28 cores coming to workstation CPUs

CPU performance gains are about more than just Moore’s Law.

A workstation can be anything from a remote workstation in a virtual machine mode, to an ultra-powerful machine that is a small supercomputer. Moore’s Law is the basic transistor enabler of the processor advancements, but the processors themselves get new features and functions with every generation. When Intel x86 processors were first deployed in a workstation with Windows, back in 1997, one of the salient features was an integrated floating-point processor. Since then expanded memory mangers, security, and communications features were added, and it went from one 32-bit core to twenty eight 64-bit cores, plus a 512-bit SIMD processor and transcoder engines.

Intel has been leading the workstation CPU market for years, and the previous generation processor, the Broadwell, was a performance leader that delighted millions of workstation users. Intel continued with its processor developments and introduced the next generation of Intel Xeon processors for workstations—the Intel Xeon Scalable processor (dual socket capable) and the Intel Xeon W processor (single socket capable). Both processors are built on the Skylake architecture, with more cores, higher frequency, more cache, and expanded memory management and PCIe lanes. To differentiate the workstation-class Xeon processors from the server-class processors, Intel has added the “W” designation to the name.

Dell’s new dual-socket Xeon Precision 7920 -based workstation. (Source: Dell)

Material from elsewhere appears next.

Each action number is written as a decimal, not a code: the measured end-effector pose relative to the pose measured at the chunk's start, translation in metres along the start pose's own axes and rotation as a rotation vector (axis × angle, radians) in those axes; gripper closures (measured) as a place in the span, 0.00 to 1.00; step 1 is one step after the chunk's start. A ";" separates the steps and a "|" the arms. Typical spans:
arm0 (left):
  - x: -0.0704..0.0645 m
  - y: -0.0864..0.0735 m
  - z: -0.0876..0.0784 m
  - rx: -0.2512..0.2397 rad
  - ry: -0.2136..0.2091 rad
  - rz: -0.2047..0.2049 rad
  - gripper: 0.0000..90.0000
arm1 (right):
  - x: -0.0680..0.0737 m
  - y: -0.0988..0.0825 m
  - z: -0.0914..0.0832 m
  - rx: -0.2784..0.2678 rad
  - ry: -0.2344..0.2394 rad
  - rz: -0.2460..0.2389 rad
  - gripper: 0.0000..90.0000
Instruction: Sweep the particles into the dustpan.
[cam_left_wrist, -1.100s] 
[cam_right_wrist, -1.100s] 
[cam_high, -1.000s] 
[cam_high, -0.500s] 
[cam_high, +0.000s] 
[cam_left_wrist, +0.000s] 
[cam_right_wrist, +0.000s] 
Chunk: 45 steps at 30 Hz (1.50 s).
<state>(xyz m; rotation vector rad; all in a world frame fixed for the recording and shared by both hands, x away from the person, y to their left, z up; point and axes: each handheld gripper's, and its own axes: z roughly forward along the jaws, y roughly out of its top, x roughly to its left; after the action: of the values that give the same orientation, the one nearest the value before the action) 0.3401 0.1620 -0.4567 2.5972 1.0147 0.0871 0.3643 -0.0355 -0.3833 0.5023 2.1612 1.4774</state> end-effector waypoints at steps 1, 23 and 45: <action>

Intel designs their CPU architecture, and gives it a code name, in this case it is Skylake. That design can find its way into many different form factors from laptops to supercomputers. The processor is also named, such as an Intel Xeon Platinum processor. And those processors get used in a platform that is specifically designed for them. The platform includes supporting chips to provide USB 3.1 type A to C, Thunderbolt 3, Gigabit Ethernet, SATA, and other ports. In the case of the Skylake platform, the supporting chip for the Intel Xeon Scalable processor is known as the Lewisberg PCH and for the Intel Xeon W processor it is the Kaby Lake WS PCH. It can get confusing at times because various people use the different names interchangeably. It gets even more complicated because the processor, supporting chip, and platform, all have arcane part numbers too, which among other things denote frequency, core count, and other esoteric elements. And, just to make you even crazier, things are expressed in acronyms.

However, you can get a better sense of the relationships through a block diagram like the following.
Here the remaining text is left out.